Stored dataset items
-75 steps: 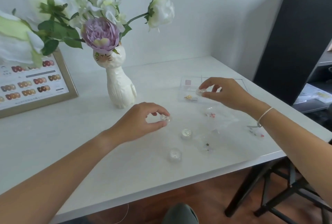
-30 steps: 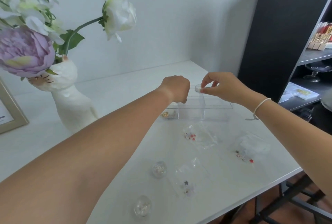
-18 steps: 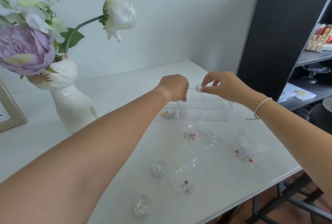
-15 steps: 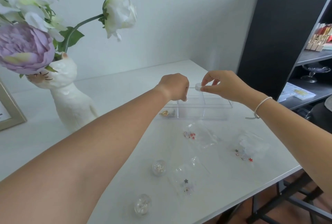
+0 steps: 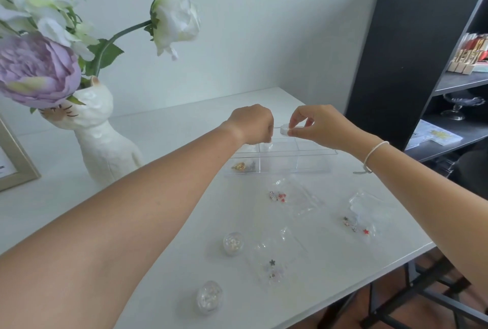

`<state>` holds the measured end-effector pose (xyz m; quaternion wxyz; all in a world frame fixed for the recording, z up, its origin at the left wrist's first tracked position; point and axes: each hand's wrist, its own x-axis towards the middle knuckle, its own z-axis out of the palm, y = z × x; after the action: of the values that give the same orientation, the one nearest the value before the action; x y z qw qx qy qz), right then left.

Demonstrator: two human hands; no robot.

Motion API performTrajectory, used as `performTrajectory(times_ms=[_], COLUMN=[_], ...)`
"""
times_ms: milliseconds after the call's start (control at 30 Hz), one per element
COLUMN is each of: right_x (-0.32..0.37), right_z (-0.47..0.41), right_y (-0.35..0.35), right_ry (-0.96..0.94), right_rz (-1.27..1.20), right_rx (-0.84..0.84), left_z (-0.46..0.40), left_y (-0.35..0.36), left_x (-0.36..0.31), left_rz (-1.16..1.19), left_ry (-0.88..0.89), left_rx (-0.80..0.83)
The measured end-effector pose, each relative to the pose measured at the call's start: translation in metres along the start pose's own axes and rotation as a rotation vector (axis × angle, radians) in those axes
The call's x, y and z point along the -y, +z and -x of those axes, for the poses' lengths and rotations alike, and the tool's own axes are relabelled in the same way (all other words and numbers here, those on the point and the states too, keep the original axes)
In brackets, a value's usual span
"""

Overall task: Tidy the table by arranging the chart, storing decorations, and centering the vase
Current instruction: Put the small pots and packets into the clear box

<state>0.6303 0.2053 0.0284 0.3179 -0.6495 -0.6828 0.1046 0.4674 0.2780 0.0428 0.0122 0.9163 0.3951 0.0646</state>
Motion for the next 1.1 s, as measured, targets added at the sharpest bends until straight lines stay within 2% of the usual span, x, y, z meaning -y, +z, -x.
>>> performTrajectory(times_ms=[200,333,533,667,833,967,1100], right_x=[0.007,0.021,0.038,0.040,0.048,0.065,0.090], right_z=[-0.007,-0.012,-0.018,-0.017,-0.006,0.017,0.057], right_y=[0.008,0.010,0.016,0.022,0.018,0.015,0.023], right_ry=[-0.033,-0.025,0.024,0.024,0.019,-0.079,-0.174], right_rz=[0.154,0.348,0.589,0.672,0.654,0.474,0.221], right_rx=[0.069,0.123,0.279,0.272,0.168,0.077,0.191], left_z=[0.033,0.064,0.114,0.141,0.169,0.188,0.203], left_y=[-0.010,-0.011,-0.002,0.006,0.011,0.009,0.009], left_x=[0.011,0.020,0.029,0.033,0.037,0.034,0.031], left_rz=[0.202,0.316,0.475,0.569,0.631,0.641,0.645], left_ry=[0.002,-0.001,-0.001,-0.023,-0.068,-0.080,-0.082], left_rx=[-0.159,-0.225,-0.150,-0.104,-0.088,-0.072,-0.081])
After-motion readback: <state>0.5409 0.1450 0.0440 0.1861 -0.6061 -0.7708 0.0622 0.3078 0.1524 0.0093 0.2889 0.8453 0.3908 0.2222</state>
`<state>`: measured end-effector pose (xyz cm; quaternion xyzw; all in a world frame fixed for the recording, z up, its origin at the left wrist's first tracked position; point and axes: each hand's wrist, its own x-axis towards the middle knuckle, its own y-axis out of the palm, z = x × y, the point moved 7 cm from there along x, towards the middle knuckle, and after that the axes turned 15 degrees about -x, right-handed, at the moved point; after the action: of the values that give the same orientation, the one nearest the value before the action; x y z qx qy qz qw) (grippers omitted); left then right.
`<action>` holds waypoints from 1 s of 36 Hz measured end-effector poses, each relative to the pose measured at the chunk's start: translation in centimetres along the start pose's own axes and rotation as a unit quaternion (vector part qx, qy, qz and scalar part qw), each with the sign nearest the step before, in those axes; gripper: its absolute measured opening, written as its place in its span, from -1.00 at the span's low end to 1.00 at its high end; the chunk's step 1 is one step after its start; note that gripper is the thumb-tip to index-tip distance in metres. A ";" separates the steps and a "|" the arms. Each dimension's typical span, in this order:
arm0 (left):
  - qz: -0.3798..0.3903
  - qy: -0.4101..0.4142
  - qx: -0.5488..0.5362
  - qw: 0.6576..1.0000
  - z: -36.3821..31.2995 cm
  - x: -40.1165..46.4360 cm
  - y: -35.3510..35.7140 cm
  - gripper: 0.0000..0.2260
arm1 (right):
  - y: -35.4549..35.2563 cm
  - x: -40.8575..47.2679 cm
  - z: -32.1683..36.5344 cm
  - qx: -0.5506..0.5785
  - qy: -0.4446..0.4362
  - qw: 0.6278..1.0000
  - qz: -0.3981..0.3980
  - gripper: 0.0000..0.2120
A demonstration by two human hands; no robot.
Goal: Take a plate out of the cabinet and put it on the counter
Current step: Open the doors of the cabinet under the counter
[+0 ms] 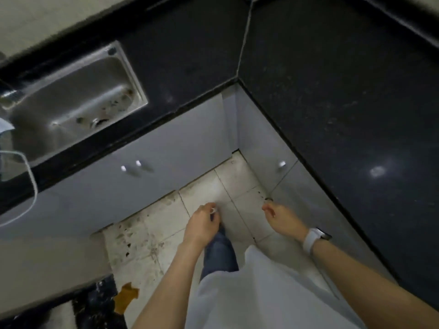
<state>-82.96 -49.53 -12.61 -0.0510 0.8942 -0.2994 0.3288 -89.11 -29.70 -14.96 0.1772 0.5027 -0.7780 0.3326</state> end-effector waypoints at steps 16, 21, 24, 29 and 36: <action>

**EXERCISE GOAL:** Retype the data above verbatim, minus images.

**EXERCISE ANSWER:**
-75 steps: 
-30 steps: 
-18 steps: 
-15 steps: 
+0 steps: 

`<state>` holds the measured end-effector pose (xyz m; quaternion wxyz; all in a world frame fixed for the recording, z up, its origin at the left wrist's first tracked position; point and axes: each hand's wrist, its own x-axis towards the middle knuckle, its own z-axis out of the palm, y = z × x; after the action: of the values that give the same orientation, the one nearest the value before the action; x y z qw qx qy qz), right then left.

Demonstrator: two human hands; no robot.

Motion API performTrajectory, used as `performTrajectory(times_ms=[_], COLUMN=[_], ...)`
"""
times_ms: milliseconds after the call's start (control at 30 Hz), one per element
COLUMN is each of: right_x (-0.32..0.37), right_z (-0.47..0.41), right_y (-0.35..0.35), right_ry (-0.96..0.94), right_rz (-1.27..1.20), right_rx (-0.84..0.84), left_z (-0.46..0.40), left_y (-0.35..0.36), left_x (-0.36..0.31), left_rz (-1.16..1.19), left_ry (-0.88..0.89), left_rx (-0.80..0.83)
The measured end-effector pose, each relative to the pose measured at the call's start: translation in metres along the start pose's own axes and rotation as a rotation vector (axis × angle, radians) in those axes
The call's x, y and z point along the -y, +z and -x of those axes, for the poses' lengths and rotations alike, and the tool's own axes are relabelled in the same way (all other words and numbers here, those on the point and the states too, keep the original axes)
In brackets, a value's usual span
"""

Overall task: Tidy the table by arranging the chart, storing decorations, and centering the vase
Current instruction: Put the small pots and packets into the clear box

<state>0.6303 0.2053 0.0284 0.3179 -0.6495 -0.6828 0.1046 0.4674 0.2780 0.0428 0.0122 0.9163 0.3951 0.0646</state>
Motion for the next 1.1 s, as measured, targets added at the sharpest bends until straight lines stay within 2% of the usual span, x, y, z meaning -y, +z, -x.
>>> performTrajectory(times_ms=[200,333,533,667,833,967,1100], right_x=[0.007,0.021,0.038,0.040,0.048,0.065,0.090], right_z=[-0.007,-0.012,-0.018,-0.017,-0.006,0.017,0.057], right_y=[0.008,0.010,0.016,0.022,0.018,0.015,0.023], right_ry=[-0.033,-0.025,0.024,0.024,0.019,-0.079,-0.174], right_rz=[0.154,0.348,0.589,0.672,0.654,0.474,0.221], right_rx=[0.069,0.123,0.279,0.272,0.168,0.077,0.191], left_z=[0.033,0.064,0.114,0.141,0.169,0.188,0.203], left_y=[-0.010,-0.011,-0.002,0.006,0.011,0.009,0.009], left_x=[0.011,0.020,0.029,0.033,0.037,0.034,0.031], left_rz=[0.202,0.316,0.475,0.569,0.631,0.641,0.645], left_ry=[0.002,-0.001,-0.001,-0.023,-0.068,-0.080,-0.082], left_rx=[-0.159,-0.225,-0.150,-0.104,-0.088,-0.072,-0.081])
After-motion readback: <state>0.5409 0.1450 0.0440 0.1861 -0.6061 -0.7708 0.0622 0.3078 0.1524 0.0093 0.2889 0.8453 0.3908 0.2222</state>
`<state>`: measured end-effector pose (xyz cm; quaternion xyzw; all in a world frame fixed for the recording, z up, its origin at the left wrist's first tracked position; point and axes: each hand's wrist, its own x-axis towards the middle knuckle, its own y-axis out of the palm, z = x × y, the point moved 7 cm from there along x, towards the middle knuckle, and after that the axes turned 15 degrees about -x, right-handed, at the moved point; after the action: of the values that give the same orientation, the one nearest the value before the action; x y z qx qy qz qw) (grippers omitted); left then right.
`<action>` holds waypoints from 1 s of 36 Hz measured end-effector poses, each relative to the pose measured at the chunk's start: translation in centimetres along the start pose's own axes and rotation as a unit quaternion (vector part qx, qy, qz and scalar part qw), each with the sign nearest the step before, in those axes; gripper: its absolute measured opening, written as its place in its span, from -1.00 at the span's low end to 1.00 at its high end; the chunk's step 1 is one step after its start; note that gripper is the thumb-tip to index-tip distance in metres. A ";" separates the steps and a "|" the arms. Each dimension's typical span, in this order:
arm0 (left):
  - qz: -0.3798..0.3903
  - qy: -0.4101..0.4142
  - qx: -0.5488..0.5362
  - qw: 0.6576..1.0000
  - z: -36.3821..31.2995 cm
  - x: -40.1165..46.4360 cm
  - y: -35.3510..35.7140 cm
  - gripper: 0.0000..0.2260
arm1 (right):
  - y: -35.4549..35.2563 cm
  - x: -40.8575..47.2679 cm
  - z: -32.1683..36.5344 cm
  - qx: -0.5506..0.5785
  - qy: -0.4446..0.4362
  - qw: 0.6278..1.0000
  - qz: -0.3981..0.3980
  - gripper: 0.0000..0.2120
A demonstration by two human hands; no robot.
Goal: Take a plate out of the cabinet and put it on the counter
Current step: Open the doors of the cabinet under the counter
[+0 ms] 
<state>-82.96 -49.53 -12.61 -0.0510 0.8942 -0.2994 0.3288 -89.11 -29.70 -14.96 0.1772 0.5027 -0.7780 0.3326</state> end-effector waypoints at steps 16, 21, 24, 29 and 36: <action>

That completes the answer.